Thursday, March 31, 2016

Twitter analysis with Pig and elephant-bird

Twitter analysis has been one of the popular blog on this site. Flume has been used to gather the data and then Hive has been used to do some basic analytics.  Performing the same with Pig had been pending for quite some time, so here it is.

The JSONLoader which comes with Pig can be used with Pig to load the JSON data from Flume. But, the problem with the JSONLoader is that that the entire scheme has to be specified as shown below. In the case of the Twitter data, the scheme becomes really huge and complex.

students = LOAD 'students.json'  USING JsonLoader('name:chararray, school:chararray, age:int');

So, I started using elephant-bird for processing the JSON date. With the JsonLoader from elephant-bird, there is no need to specify the schema. The JsonLoader simply returns a Pig map datatype and fields can be accessed using the JSON property name as shown below.
REGISTER '/home/bigdata/Installations/pig-0.15.0/lib/elephantbird/json-simple-1.1.1.jar'
REGISTER '/home/bigdata/Installations/pig-0.15.0/lib/elephantbird/elephant-bird-pig-4.3.jar'
REGISTER '/home/bigdata/Installations/pig-0.15.0/lib/elephantbird/elephant-bird-hadoop-compat-4.3.jar'

tweets = LOAD '/user/bigdata/tweetsJSON/' USING com.twitter.elephantbird.pig.load.JsonLoader('-nestedLoad') as (json:map[]);
user_details = FOREACH tweets GENERATE json#'user' As tweetUser;
user_followers = FOREACH user_details GENERATE (chararray)tweetUser#'screen_name' As screenName, (int)tweetUser#'followers_count' As followersCount;
user_followers_distinct = DISTINCT user_followers;
user_followers_sorted = order user_followers_distinct by followersCount desc;

DUMP user_followers_sorted;
The above program got converted into a DAG of 3 MapReduce programs and took 1 min 6 sec to complete, which is not really that efficient. It should be possible to implement the same using two MapReduce programs. I am not sure if there is any way to optimize the above Pig script. Any feedback, please let me know in the comments and I will try it out and update the blog.

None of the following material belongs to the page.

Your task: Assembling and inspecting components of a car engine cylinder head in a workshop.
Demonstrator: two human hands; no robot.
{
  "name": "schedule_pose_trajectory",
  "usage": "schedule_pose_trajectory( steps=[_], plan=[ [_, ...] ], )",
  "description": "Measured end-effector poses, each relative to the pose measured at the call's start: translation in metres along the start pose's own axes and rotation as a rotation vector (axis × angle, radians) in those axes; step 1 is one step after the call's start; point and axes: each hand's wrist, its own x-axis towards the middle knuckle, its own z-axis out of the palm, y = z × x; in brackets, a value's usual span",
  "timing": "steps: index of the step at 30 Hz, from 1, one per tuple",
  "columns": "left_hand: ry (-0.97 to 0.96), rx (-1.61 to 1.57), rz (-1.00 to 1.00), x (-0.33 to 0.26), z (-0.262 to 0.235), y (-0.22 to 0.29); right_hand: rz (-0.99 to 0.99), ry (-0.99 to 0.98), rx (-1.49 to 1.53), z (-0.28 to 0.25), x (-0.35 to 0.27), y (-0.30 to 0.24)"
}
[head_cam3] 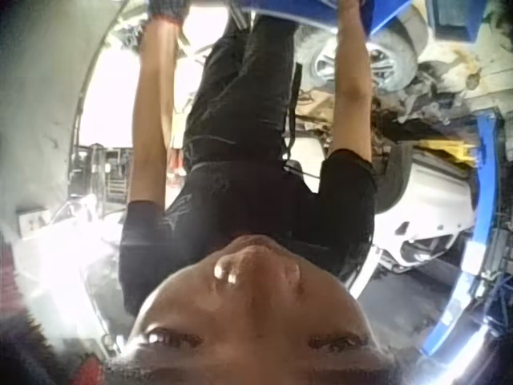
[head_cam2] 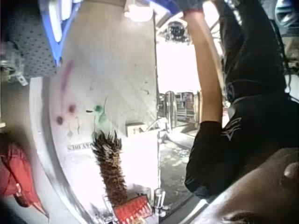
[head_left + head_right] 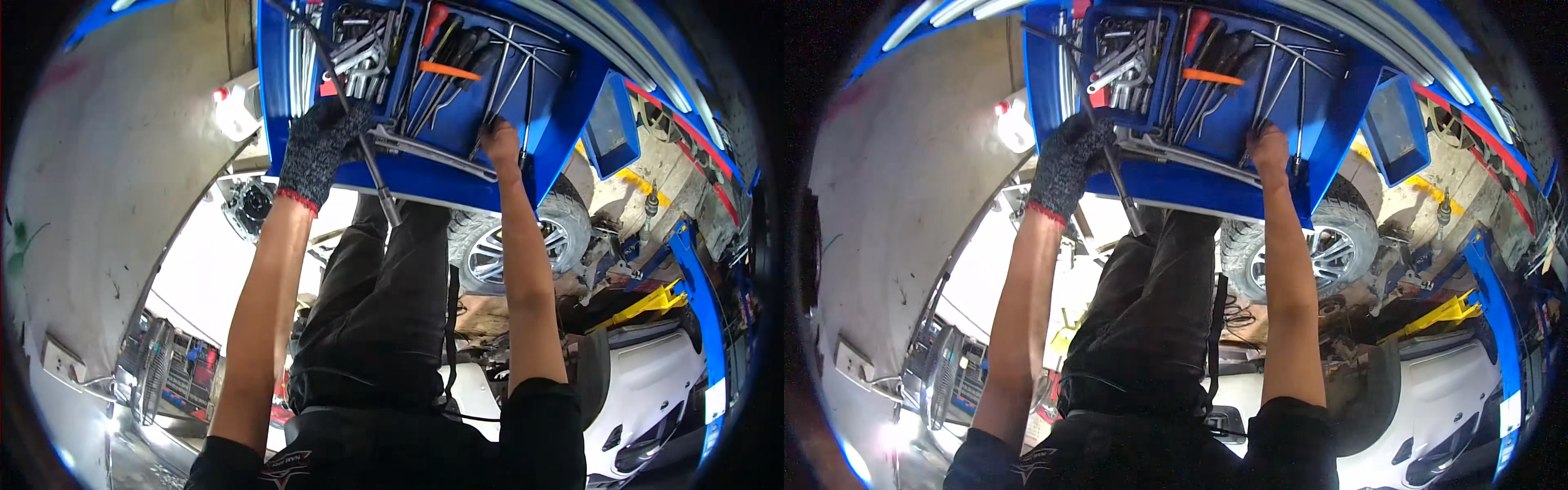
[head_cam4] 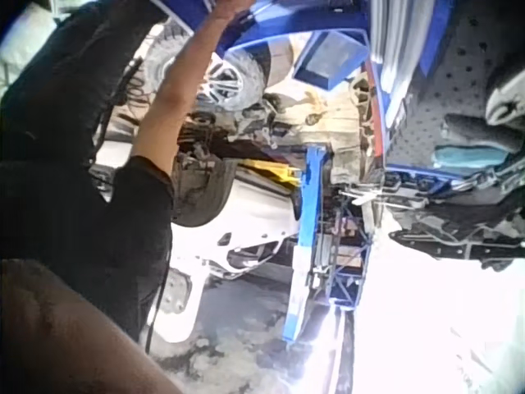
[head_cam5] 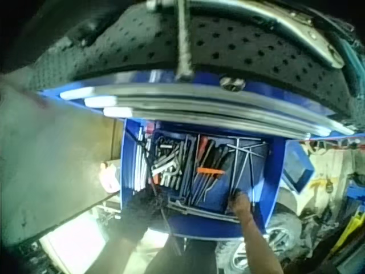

The same data was proceed using Hive with the JSONSerDe provided by Cloudera as mentioned in the original blog. only a single MapReduce program was generated and it took 21 seconds to process the data, a drastic improvement over Pig using the elephant-bird library.


In the coming blogs. we will look a few other ways of processing the JSON data which is a very common format.

1 comment:

  1. Hi, thanks for the great post, really helpful. I'm having a hard time installing Elephant Bird on my instance. Do you have any instructions for that?